EXERCISE GOAL: Go through the listing and copy each line with the string "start".

DATA EXCERPT:
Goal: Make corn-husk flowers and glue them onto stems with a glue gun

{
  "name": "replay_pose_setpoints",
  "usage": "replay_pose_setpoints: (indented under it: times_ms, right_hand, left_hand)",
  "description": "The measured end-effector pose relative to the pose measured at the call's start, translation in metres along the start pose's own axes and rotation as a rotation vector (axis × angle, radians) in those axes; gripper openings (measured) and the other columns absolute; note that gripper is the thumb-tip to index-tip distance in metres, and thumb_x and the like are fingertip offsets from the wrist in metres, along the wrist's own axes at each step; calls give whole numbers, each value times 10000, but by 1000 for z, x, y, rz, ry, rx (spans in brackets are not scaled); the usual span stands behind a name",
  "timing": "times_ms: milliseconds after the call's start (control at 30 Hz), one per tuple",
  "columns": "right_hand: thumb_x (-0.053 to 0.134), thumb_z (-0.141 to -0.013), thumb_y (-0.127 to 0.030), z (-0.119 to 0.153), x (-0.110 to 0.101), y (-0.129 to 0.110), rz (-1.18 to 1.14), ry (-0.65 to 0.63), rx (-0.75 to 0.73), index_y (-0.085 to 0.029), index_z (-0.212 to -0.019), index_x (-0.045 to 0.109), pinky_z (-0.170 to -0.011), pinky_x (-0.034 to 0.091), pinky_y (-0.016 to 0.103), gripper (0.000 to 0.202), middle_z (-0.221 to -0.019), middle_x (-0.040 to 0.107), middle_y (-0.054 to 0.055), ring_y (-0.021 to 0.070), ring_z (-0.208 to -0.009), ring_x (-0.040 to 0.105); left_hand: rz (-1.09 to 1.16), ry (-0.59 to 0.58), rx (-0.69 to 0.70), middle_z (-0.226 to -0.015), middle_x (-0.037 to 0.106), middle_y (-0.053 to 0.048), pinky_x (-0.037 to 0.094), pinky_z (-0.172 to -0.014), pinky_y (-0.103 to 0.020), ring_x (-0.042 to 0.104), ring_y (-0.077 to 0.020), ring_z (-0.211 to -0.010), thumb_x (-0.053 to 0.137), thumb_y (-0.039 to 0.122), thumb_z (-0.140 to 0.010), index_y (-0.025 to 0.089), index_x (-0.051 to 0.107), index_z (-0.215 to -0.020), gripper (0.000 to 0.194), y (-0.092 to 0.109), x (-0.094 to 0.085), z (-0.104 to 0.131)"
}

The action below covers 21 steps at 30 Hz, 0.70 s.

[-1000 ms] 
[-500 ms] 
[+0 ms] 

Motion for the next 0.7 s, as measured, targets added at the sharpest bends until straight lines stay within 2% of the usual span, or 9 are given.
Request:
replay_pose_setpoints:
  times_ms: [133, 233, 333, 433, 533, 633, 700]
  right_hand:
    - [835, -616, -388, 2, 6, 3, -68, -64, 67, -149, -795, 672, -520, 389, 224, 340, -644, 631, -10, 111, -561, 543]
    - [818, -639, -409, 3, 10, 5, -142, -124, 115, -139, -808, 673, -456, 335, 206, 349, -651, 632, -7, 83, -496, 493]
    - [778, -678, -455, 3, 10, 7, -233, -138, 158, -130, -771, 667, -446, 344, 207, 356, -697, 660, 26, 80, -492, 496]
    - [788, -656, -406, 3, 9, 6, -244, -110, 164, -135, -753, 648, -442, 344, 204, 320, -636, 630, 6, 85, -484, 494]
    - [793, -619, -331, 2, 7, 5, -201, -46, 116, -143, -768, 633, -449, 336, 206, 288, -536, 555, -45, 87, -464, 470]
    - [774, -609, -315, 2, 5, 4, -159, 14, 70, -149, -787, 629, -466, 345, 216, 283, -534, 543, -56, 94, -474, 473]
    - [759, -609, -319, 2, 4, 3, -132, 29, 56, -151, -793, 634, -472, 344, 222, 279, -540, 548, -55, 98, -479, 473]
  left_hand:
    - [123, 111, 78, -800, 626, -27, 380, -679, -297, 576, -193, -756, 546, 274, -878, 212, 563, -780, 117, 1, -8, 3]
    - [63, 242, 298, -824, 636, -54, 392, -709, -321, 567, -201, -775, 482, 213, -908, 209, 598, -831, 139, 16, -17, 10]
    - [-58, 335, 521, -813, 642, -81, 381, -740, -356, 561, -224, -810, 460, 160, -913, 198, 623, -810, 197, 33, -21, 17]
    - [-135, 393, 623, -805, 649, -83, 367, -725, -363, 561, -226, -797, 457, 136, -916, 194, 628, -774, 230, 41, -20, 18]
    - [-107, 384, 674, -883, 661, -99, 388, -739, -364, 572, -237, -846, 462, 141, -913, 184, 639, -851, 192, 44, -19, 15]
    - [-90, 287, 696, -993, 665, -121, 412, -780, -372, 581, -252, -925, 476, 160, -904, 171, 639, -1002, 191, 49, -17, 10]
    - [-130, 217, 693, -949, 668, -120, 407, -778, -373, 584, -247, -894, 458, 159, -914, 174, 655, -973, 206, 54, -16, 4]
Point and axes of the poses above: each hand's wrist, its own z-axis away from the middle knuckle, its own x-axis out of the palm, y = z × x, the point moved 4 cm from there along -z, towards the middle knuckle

RESPONSE AREA:
  "description": "The measured end-effector pose relative to the pose measured at the call's start, translation in metres along the start pose's own axes and rotation as a rotation vector (axis × angle, radians) in those axes; gripper openings (measured) and the other columns absolute; note that gripper is the thumb-tip to index-tip distance in metres, and thumb_x and the like are fingertip offsets from the wrist in metres, along the wrist's own axes at each step; calls give whole numbers, each value times 10000, but by 1000 for z, x, y, rz, ry, rx (spans in brackets are not scaled); the usual span stands behind a name",
  "timing": "times_ms: milliseconds after the call's start (control at 30 Hz), one per tuple",

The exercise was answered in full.